CLion 2018.3 Help

Profiler

Introduction

With CLion's CPU profiler integration, you can analyze the metrics of performance collected for your application (both kernel and user's code). The profiler is available on Linux and macOS, and the implementation is based on the Perf and DTrace tools respectfully. In the current state, you can run the profiler for CMake and Gradle projects. Note that it is not supported for WSL toolchain and remote development mode.

Perf and DTrace use sampling at a fixed rate to interrupt the application and collect program counter and stack traces, which are then translated into profiling reports. Such reports can be long and difficult to analyze, so CLion provides visualization for the profiler's output data.

Prerequisites

Before you start using the profiler, make sure to install the following tools:

  1. Install the Perf tool for your particular kernel release. Use uname -r to find out the exact version, and then install the corresponding linux-tools package. For example:

    marinak@marinak-VirtualBox:~$ uname -r 4.15.0-36-generic marinak@marinak-VirtualBox:~$ sudo apt-get install linux-tools-4.15.0-36-generic

  2. Adjust kernel options.

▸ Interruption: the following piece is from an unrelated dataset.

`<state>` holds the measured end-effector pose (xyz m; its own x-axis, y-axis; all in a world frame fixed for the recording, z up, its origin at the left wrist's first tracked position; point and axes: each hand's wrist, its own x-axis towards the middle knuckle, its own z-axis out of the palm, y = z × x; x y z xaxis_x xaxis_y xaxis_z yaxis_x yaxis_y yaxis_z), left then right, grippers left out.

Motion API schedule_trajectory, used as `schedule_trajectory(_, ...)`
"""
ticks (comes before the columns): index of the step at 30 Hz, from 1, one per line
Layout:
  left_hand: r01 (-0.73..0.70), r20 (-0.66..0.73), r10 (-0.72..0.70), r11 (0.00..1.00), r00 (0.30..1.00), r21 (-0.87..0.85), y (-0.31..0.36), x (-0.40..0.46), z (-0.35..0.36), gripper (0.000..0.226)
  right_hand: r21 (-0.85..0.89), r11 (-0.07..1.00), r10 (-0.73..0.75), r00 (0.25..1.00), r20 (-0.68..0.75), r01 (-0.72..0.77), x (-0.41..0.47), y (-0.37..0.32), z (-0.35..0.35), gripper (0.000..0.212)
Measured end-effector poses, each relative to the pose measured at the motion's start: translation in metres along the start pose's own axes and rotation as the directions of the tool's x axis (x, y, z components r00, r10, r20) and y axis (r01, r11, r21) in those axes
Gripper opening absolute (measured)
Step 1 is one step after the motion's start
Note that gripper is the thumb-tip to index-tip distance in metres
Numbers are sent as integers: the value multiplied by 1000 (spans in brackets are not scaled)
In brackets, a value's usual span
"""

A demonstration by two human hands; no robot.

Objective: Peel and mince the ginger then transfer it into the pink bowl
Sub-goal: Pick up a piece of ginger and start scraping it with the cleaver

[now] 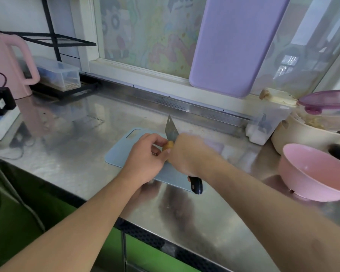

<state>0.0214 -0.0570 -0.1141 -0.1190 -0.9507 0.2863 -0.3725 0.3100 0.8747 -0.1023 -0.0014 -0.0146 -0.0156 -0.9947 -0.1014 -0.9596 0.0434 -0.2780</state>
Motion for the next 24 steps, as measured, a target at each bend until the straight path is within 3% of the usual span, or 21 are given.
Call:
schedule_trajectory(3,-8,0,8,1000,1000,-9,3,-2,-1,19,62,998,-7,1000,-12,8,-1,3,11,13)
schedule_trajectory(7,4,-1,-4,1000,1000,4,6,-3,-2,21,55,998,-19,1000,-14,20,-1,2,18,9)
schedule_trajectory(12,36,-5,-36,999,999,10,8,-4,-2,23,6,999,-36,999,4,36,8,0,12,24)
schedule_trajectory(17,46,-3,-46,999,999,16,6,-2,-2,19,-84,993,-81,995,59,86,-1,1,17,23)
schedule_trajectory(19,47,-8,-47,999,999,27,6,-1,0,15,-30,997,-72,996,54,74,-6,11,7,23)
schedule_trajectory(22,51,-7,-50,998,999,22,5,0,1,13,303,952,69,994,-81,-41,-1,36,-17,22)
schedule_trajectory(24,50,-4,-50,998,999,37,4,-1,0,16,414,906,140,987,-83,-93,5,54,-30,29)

Before starting the profiler on Linux, you need to set up two kernel options:

    • perf_event_paranoid - controls the use of performance events data by non-root users. Set its value to be less than 2 to let the profiler collect performance information without root privileges:

      sudo sh -c 'echo 1 >/proc/sys/kernel/perf_event_paranoid'

    • kptr_restrict sets restrictions on exposing kernel addresses. To have kernel symbols properly resolved, disable the protection offered by kptr_restrict by setting its value to 0:

      sudo sh -c 'echo 0 >/proc/sys/kernel/kptr_restrict'

    By default, these changes affect your current OS session only. To keep the settings across system reboots, run:

    sudo sh -c 'echo kernel.perf_event_paranoid=1 >> /etc/sysctl.d/99-perf.conf' sudo sh -c 'echo kernel.kptr_restrict=0 >> /etc/sysctl.d/99-perf.conf' sudo sh -c 'sysctl --system'

    Upon the first launch of the profiler, CLion checks whether kernel variables are already set up and suggests the necessary changes:

    adjust linux kernel variables for the profiler
  3. For human-readable names in the output and jump-to-source navigation, the profiler requires addr2line. This tool is a part of the binutils package, so you likely have it on your system by default. If not, you need to install the package separately: apt-get install binutils.

  • The only required tool is DTrace, which is most likely installed by default on your macOS. Check it by calling the dtrace command in the terminal.

CLion automatically detects the Perf or DTrace executable, in case its location is included in the PATH environment variable. You can also set the path manually in Settings / Preferences | Build, Execution, Deployment | Dynamic Analysis Tools | Profiler.

Using the profiler

Prepare the build

  1. The profiler relies on debug information to provide meaningful output data and navigation, so Debug configurations are preferable to be used for profiling.

  2. Compiler optimizations such as inlining can influence profiling results. To make sure none of the frames are missing due to inlining, set the optimization level to -O0 in your CMakeLists.txt:

    set(CMAKE_C_FLAGS "${CMAKE_C_FLAGS} -O0") set(CMAKE_CXX_FLAGS "${CMAKE_C_FLAGS} -O0")

    Also, compilers can use the frame pointer register as a general purpose register for optimization purposes, which may lead to broken stack traces. On Linux, the profiler implementation does not depend on this, but on macOS we recommend to set the -fno-omit-frame-pointer compilation flag for gcc and both -fno-omit-frame-pointer and -mno-omit-leaf-frame-pointer for clang.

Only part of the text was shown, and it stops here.